Young children often fantasize that they are superheroes, cooks, teachers or parents. Older children enjoy dramatic play such as staging puppet shows or performing in skits. Meranda Broder, a public high school teacher currently working with the Mount Diablo Unified School District's Home and Hospital program, draws upon children's dramatic interests to allow them to practice decision-making. She says, "Role-playing is an interesting, engaging and fun way of giving kids an opportunity to put themselves in different people's shoes. Not just empathizing, but actually thinking about what it would be like to make a decision as another person under a whole different set of circumstances." She adds that the activity broadens children's minds, encouraging them to consider people's varied motivations and the choices they make.
A love of storytelling, books and reading prompts many children to identify with characters and situations. Broder capitalizes on this trait. "I often ask questions that encourage critical thinking about books we are reading," she shares. "Do they relate to the characters? Do they understand why characters do what they do; what got them there?" For younger children, recounting the story and asking how they might do something differently than the character promotes deeper thinking about choices. You can also lead a discussion exploring the various consequences of these decisions so children can relate the situations they read about to their lives.
"With older kids, debate and discussion seem to be the predominant way in which we practice critical thinking," observes Broder. "Allowing the students to feel that they can disagree with one another and with me is imperative." At home, parents can read a simple magazine or newspaper article with their children and ask them their opinions about what they read. For a simpler activity, look at an image of a painting together and discuss what you like and dislike about the artwork. Deepen children's thinking by asking them to explain why and how they like or dislike something. Using concrete evidence to support opinions lays the groundwork for thoughtful decision-making.
Simple board games and card games entertain children while providing a structured way for them to make choices and see the consequences of their choices. Scholastic.com recommends games with rules and multiple steps for children in the primary grades. Keep the activity interesting by choosing a game based on a favorite theme, such as dragons, cats or colors. Set up the game and read the instructions together. You can also promote critical thinking and decision making skills by allowing your children to negotiate rules with each other as they decide how they will play the game.
Playground and schoolyard games that encourage children to strategize have them making rapid-fire decisions while engaging socially. Scholastic.com highlights games that groups can play together, such as hide-and-seek and tag. With repeated play, children develop tactics that improve their chances at winning the game. They also make decisions about game rules and the consequences for breaking the rules. For older children, organized sports provide a setting for making predictions, making split-second decisions and working out more complex problems amid a group of friends or a team.
Learning while Playing
Broder has seen the positive outcomes of children learning decision making skills through entertaining activities. "They help equip kids (and, later adults) with the ability to reason out a decision, given their own values, knowledge and judgement, which is very empowering and healthy. Helping kids know the difference between an emotionally based response and an intellectually based, reasoned response could actually help them make life-altering decisions."
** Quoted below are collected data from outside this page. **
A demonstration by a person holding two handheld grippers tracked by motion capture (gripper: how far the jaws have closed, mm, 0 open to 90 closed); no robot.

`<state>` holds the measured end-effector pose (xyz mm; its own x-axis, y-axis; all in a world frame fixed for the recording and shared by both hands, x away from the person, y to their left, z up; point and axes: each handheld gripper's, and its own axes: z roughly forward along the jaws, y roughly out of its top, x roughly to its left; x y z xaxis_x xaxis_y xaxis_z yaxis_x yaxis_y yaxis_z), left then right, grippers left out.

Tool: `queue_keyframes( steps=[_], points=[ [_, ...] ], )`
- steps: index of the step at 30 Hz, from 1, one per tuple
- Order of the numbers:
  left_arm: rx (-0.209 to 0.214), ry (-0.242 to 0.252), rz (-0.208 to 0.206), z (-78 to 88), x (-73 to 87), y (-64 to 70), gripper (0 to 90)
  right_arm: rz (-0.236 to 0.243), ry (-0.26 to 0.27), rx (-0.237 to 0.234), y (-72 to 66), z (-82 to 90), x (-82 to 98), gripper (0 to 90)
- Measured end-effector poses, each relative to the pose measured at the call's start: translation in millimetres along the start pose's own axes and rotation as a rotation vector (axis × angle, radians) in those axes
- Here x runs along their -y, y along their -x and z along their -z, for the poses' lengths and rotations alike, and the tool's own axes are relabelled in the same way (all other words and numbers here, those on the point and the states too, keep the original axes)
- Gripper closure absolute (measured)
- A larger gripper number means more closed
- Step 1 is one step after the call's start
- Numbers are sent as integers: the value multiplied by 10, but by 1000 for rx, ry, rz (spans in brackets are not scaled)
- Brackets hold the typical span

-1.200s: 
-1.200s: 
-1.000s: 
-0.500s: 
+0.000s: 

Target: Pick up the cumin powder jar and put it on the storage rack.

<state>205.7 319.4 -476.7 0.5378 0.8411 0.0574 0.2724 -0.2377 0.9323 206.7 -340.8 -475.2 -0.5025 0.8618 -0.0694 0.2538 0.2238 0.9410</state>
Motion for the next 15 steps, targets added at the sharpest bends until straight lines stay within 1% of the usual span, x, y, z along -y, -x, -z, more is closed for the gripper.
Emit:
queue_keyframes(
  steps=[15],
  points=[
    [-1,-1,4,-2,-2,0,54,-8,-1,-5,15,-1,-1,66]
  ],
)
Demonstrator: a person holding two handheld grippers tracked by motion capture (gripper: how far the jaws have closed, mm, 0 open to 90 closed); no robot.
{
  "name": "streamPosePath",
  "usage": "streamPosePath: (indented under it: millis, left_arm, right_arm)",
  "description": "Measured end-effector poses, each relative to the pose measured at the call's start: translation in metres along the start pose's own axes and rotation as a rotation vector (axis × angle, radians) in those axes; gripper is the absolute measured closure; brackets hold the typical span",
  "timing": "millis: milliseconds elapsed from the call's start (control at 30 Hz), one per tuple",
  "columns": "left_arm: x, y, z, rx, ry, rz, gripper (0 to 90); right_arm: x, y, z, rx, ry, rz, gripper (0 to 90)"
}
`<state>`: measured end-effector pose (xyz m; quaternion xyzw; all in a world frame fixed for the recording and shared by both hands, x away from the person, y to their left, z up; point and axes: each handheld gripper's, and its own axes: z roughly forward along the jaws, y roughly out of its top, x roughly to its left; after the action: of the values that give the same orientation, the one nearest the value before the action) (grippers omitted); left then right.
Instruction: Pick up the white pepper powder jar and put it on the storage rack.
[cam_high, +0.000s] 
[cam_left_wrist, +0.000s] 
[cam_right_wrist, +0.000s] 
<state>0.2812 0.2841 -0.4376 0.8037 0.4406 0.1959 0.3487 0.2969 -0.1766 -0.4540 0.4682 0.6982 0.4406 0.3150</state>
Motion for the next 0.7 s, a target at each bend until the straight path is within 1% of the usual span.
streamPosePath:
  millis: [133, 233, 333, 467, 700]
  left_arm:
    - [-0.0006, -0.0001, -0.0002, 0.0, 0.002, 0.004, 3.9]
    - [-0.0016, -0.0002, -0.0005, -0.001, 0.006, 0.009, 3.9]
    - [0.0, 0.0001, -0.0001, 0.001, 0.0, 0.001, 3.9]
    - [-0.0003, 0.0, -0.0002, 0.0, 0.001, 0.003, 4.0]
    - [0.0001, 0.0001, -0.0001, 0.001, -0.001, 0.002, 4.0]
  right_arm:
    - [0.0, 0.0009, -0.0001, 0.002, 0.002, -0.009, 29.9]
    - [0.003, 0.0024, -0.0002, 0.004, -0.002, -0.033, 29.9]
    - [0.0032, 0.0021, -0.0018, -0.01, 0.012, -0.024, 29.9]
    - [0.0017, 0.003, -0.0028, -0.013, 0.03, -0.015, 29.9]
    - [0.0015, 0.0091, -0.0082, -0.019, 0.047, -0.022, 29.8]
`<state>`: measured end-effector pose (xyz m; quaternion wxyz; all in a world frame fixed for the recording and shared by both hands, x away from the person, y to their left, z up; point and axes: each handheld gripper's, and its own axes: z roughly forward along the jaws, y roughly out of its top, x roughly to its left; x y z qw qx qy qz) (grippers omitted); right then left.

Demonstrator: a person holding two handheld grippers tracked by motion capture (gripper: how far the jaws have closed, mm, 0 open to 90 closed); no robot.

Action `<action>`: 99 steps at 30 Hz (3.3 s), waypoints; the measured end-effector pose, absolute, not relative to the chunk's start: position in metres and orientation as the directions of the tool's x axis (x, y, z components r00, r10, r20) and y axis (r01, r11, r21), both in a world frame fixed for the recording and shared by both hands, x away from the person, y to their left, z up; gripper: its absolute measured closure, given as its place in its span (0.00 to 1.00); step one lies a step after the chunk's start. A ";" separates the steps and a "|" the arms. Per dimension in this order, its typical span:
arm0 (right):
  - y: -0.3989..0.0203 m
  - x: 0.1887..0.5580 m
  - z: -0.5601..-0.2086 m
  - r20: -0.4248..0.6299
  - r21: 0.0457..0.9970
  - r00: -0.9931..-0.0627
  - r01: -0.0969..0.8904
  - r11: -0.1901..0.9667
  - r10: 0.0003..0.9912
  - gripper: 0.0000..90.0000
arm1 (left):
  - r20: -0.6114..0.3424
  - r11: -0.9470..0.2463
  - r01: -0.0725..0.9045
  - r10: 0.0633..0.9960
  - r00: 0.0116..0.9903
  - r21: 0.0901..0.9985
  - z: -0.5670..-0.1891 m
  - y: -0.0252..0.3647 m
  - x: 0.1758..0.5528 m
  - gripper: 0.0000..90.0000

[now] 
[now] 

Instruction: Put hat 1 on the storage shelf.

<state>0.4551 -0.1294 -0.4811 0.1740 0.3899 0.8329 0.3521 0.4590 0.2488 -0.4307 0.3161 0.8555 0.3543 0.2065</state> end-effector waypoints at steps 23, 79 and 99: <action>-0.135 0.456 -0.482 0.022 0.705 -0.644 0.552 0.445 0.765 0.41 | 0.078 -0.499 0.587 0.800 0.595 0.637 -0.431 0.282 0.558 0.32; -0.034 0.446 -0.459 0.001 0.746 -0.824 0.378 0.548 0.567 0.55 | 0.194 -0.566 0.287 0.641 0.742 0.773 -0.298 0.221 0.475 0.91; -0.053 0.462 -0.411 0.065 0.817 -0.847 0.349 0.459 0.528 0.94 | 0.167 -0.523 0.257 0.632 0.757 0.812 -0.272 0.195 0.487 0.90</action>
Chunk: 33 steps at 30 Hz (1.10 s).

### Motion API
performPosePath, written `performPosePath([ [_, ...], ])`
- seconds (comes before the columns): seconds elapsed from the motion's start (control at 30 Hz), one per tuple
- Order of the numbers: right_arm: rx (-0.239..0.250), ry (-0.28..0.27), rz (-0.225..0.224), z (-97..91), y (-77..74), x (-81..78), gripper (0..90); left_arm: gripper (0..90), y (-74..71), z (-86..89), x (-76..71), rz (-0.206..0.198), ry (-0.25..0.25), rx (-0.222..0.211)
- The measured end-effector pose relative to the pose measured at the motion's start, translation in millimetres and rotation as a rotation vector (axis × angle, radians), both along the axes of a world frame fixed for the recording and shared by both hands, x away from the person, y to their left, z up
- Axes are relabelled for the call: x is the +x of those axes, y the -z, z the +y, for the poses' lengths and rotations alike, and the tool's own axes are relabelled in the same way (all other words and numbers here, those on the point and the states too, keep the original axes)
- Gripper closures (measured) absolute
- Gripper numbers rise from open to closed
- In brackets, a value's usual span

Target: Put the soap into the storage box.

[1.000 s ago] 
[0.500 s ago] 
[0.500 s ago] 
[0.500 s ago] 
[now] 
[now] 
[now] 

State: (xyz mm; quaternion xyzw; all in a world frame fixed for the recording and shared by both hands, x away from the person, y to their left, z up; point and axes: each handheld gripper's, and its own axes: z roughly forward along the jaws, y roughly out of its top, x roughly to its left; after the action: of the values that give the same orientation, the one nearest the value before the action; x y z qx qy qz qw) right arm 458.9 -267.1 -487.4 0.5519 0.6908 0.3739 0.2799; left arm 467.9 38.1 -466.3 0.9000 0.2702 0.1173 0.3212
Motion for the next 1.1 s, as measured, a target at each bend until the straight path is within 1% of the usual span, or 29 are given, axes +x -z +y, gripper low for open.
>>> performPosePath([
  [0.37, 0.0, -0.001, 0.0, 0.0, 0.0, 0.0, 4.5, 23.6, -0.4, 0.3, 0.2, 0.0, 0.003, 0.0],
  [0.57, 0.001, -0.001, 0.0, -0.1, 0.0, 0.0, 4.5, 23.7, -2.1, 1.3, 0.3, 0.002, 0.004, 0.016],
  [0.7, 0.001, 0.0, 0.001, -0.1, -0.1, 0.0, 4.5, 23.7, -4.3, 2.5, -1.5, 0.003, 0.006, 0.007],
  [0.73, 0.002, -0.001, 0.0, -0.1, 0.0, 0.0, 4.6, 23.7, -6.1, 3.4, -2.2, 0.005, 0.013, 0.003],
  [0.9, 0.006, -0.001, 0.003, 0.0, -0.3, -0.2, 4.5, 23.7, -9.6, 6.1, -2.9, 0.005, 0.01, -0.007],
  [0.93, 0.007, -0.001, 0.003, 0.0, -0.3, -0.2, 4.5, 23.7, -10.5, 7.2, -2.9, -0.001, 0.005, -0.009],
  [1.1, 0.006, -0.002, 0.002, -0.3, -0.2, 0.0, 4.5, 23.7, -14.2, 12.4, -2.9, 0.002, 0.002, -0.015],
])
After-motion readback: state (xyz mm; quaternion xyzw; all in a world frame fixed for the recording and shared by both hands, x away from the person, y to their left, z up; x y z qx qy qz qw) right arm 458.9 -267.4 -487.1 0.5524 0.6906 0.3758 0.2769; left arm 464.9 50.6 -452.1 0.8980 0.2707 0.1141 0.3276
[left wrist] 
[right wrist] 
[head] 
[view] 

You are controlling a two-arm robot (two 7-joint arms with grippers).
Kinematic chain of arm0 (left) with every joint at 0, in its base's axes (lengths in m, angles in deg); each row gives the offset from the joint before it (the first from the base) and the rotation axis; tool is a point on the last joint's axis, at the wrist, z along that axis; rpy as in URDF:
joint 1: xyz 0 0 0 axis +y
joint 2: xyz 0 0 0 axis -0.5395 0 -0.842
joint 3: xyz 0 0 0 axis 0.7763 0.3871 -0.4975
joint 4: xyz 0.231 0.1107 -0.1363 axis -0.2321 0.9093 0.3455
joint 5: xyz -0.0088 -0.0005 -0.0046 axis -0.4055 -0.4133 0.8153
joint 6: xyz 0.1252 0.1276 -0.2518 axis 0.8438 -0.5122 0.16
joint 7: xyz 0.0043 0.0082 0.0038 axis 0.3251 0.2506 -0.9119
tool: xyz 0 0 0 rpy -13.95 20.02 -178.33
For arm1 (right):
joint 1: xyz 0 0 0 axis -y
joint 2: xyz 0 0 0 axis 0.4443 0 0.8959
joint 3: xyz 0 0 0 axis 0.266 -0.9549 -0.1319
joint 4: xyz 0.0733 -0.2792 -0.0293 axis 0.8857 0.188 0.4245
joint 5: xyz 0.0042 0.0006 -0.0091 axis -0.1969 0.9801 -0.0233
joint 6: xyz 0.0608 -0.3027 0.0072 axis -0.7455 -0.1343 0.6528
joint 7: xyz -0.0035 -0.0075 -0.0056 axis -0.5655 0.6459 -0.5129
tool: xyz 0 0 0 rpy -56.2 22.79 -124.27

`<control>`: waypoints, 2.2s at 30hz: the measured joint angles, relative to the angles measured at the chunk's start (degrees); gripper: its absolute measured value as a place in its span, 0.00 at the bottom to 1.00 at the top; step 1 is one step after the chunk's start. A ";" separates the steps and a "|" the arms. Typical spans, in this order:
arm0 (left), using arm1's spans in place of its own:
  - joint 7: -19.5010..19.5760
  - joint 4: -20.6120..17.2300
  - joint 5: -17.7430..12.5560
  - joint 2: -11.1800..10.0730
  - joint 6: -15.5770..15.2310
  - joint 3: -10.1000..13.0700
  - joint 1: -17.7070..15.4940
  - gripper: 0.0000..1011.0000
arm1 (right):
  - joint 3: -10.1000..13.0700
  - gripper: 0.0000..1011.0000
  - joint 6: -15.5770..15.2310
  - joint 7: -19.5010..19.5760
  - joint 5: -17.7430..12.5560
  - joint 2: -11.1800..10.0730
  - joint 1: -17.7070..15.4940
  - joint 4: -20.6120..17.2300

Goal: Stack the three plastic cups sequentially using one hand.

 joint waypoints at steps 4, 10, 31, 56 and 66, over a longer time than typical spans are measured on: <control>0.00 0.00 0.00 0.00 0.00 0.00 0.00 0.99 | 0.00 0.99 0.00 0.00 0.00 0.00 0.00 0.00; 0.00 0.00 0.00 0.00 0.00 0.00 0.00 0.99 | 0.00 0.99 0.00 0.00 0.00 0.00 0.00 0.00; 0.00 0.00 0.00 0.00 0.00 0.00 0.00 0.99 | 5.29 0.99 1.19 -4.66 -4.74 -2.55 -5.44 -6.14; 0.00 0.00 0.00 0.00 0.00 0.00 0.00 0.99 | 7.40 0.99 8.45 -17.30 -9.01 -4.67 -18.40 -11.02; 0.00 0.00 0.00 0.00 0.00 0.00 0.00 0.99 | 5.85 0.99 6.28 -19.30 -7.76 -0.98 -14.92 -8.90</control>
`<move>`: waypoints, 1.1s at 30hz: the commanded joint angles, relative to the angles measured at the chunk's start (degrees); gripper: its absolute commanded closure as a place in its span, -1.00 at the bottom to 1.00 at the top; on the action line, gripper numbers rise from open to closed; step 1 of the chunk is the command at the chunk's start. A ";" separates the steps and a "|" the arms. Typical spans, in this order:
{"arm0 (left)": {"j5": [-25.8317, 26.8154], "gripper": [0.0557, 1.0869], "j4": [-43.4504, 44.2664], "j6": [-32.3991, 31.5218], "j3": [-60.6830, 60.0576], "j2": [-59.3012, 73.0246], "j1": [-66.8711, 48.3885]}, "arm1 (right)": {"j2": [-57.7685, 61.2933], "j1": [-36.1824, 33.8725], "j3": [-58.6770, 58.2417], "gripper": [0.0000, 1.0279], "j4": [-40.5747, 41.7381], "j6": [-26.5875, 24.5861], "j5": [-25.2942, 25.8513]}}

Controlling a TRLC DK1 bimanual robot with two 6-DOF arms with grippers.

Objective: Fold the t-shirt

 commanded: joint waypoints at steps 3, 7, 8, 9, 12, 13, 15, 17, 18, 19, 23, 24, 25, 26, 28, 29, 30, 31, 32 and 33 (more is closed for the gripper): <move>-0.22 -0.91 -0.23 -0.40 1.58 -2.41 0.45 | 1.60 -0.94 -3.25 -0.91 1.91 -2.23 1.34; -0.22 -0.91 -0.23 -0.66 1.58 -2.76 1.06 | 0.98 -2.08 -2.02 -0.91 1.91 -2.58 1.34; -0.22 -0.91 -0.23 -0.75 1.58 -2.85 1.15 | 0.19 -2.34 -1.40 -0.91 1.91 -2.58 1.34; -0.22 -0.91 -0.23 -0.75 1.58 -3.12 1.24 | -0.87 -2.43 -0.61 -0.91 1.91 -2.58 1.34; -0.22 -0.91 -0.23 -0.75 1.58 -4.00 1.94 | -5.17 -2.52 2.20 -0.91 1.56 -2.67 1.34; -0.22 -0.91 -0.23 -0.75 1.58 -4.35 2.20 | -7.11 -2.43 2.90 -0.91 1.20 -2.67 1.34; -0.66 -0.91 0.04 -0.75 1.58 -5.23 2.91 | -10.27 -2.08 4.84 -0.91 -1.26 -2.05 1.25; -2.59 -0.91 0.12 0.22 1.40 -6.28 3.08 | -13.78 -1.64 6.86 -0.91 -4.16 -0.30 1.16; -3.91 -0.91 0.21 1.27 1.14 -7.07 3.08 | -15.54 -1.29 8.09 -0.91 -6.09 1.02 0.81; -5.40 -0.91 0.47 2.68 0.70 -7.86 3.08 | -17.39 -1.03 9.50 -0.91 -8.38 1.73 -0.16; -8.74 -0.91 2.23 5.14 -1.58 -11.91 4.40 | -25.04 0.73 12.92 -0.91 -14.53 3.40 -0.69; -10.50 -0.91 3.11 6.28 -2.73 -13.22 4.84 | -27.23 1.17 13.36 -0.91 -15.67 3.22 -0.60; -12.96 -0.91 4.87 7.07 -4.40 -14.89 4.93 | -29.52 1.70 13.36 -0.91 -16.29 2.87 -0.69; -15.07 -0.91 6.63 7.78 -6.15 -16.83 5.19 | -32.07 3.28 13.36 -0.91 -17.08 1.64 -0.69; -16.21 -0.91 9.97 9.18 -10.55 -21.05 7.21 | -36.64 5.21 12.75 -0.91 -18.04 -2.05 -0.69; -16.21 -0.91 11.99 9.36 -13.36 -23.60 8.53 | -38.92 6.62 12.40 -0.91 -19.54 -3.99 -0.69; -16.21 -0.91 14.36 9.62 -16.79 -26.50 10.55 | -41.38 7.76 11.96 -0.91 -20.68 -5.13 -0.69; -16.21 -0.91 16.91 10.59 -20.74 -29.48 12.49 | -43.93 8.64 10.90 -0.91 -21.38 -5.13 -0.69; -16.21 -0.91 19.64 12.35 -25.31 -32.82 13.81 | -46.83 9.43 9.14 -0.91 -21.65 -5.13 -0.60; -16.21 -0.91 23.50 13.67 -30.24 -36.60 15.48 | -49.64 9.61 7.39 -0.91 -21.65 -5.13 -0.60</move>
She links children's problem-solving activities of today with the pivotal decisions they will eventually need to make as teenagers and adults. "When kids are empowered with actual knowledge and data pertaining to risky behaviors ... it helps them filter through much of the media influences they are exposed to and the peer pressures they encounter on a daily basis and gives them a sense of control in a world that feels very out of control."
Broder recommends meeting children at their level, engaging them in high-interest games that motivate them while educating them to help the children learn these vital skills.